Dear Umbra,

What is the most eco-friendly driveway material?

Jean K.
Newington, Conn.

Dearest Jean,

Other than “no driveway because no car,” dunno. I can tell you all the characteristics possessed by a good eco-friendly driveway material, but no single material pulled ahead of the rest and parked itself in first place. Since I don’t know what type of drive you have — a long and winding road? A mere blip? — a face-saving answer would be “it depends.” But I get a little tired of writing “it depends” all the time. Better to admit out-and-out ignorance sometimes, don’t you think?

Not just for cars.

Still and all, I have a few concrete suggestions, and some non-cement ones, too. The constructed driveway protects our land from the depredations of our car(s). When we don’t have a designated path — one that stands up well under duress — the weight and scouring tires of our giant vehicles wear down the landscape and reduce it to a mud trench. Asphalt-y driveways are certainly durable, fighting off rain and oozing car fluids year after year. The trouble is, in wet weather, the fluids run off the driveway (an impermeable surface), and on sunny days the asphalt becomes incredibly hot (a “heat island“). The runoff damages the land and presents a water management problem in both urban and rural settings. The heat island effect, multiplied by the countless paved surfaces around us, raises local and regional temperatures and creates air pollution and health problems; it also bumps up greenhouse-gas emissions, particularly in urban areas (heat archipelagos, as it were), where soaring temps create soaring energy consumption for air conditioning.

A good driveway material, then, is permeable and not a heat sink. Grass, other tough plants, or dirt are obvious candidates, but they don’t meet the durability requirement, so most green driveways combine natural elements with a hard material. A traditional and effective option is gravel, particularly the angular-cut variety, which will hold on to its pebbly neighbor while leaving plenty of space for water to burble through it and into the ground.

At this point, I’m sure some readers are thinking, “There’s no way I could have a gravel driveway!” Don’t despair: There’s more than one route to an earth-friendlier driveway.
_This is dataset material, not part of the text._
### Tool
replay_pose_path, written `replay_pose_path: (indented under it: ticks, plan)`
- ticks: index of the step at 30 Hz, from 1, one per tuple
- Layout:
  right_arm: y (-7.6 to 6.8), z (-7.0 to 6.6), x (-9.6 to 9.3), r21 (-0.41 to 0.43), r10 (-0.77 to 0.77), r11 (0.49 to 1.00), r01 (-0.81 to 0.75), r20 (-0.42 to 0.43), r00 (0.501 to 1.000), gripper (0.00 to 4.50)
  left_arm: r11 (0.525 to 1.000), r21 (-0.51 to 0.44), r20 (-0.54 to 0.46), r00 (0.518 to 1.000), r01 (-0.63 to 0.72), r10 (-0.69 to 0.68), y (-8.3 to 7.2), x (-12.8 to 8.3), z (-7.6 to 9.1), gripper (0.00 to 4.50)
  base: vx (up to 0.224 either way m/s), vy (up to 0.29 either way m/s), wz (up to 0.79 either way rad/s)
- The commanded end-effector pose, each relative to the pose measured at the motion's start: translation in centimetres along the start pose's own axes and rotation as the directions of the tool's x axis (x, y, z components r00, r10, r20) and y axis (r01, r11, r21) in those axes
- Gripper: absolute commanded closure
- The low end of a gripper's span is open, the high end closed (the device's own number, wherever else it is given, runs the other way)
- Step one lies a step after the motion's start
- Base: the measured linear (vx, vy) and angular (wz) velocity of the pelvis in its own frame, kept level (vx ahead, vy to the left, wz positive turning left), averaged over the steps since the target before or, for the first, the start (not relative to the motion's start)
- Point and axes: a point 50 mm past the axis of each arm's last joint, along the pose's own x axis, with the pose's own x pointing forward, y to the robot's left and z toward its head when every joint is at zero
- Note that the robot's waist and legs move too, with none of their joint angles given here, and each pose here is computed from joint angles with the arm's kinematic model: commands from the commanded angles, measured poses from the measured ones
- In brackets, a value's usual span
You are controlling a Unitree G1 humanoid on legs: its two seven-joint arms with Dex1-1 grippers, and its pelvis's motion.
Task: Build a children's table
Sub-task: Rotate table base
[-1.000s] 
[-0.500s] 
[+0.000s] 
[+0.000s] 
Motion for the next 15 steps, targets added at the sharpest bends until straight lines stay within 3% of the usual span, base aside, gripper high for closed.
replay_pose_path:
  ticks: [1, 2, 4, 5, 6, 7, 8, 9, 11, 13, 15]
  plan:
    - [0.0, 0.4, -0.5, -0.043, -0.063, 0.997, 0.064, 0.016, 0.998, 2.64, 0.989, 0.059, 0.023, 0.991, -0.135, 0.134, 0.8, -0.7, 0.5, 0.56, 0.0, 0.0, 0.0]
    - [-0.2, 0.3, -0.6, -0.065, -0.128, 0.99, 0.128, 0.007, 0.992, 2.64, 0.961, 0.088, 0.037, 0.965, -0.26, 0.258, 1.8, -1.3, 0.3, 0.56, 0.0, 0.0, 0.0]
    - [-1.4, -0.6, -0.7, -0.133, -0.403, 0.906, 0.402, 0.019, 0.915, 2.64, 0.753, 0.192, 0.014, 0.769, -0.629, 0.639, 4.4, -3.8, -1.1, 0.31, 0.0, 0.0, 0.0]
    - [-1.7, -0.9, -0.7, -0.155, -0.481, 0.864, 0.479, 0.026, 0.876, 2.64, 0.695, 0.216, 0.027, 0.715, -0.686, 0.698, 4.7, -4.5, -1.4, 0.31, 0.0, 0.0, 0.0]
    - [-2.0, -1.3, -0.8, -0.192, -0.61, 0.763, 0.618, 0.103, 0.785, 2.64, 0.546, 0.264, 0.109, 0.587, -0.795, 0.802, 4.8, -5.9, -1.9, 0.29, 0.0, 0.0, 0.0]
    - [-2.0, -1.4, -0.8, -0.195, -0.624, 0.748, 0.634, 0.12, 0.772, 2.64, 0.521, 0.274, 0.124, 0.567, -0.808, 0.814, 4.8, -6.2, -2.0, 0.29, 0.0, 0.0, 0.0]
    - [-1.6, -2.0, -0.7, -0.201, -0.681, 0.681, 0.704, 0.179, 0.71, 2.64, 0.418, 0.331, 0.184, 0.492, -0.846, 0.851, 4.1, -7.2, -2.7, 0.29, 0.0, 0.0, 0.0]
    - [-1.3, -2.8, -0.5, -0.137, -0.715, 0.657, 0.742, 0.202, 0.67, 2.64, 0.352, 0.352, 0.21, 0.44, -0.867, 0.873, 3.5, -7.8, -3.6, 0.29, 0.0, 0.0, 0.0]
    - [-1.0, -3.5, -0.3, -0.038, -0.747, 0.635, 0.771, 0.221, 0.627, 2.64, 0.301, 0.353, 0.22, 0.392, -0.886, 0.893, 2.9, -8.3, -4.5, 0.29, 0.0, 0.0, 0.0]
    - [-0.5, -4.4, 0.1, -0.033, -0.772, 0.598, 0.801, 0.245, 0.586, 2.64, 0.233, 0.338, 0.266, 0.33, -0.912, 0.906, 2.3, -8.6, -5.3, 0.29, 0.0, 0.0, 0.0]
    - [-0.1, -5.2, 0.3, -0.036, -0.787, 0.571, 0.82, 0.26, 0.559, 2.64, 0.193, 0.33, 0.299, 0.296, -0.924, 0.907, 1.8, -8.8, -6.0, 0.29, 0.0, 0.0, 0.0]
The Environmental Protection Agency and municipalities in Vancouver, B.C. offer tidy roundups of green pavement options — some of which end up looking like lawns. These include lattice-like concrete pavers and plastic honeycomb-shaped grid systems, which are laid on a sturdy base such as gravel or crushed stone. Openings in the pavers are filled with soil or sand, and planted with grass. The plastic grid systems [PDF] I came across are made of recycled high density polyethylene.

Some folks are achieving a similar grassy effect with traditional brick or stone, leaving sand-filled gaps between each piece and allowing plants to grow (or not) as they wish. Other options include permeable paving stones and bricks, made from special concrete mixes that allow water to pass through. (Note, however, that cement is an ingredient in concrete, and since cement is made in giant kilns that emit toxic mercury, avoiding concrete when possible is always a good idea.)

Every new driveway material, not surprisingly, brings new ecological considerations. Is the material reclaimed or recycled, and will you be able to reclaim it, in turn, when it needs replacement? What maintenance is required? Is the supplier giving any manufacturing information to help you measure the product’s impacts? When it comes to “cool pavement” options or things like pervious concrete, what are the manufacturers claiming in terms of reduced greenhouse emissions? Sadly, I think some of these questions are outside the scope and space I have here. The best choice for you depends on your climate, the size and slope of your driveway, and also (likely) your budget. (Gravel is cheap; permeable paving stones are not.) Go forth and find an expert, and pave your own way in this exciting new field of green.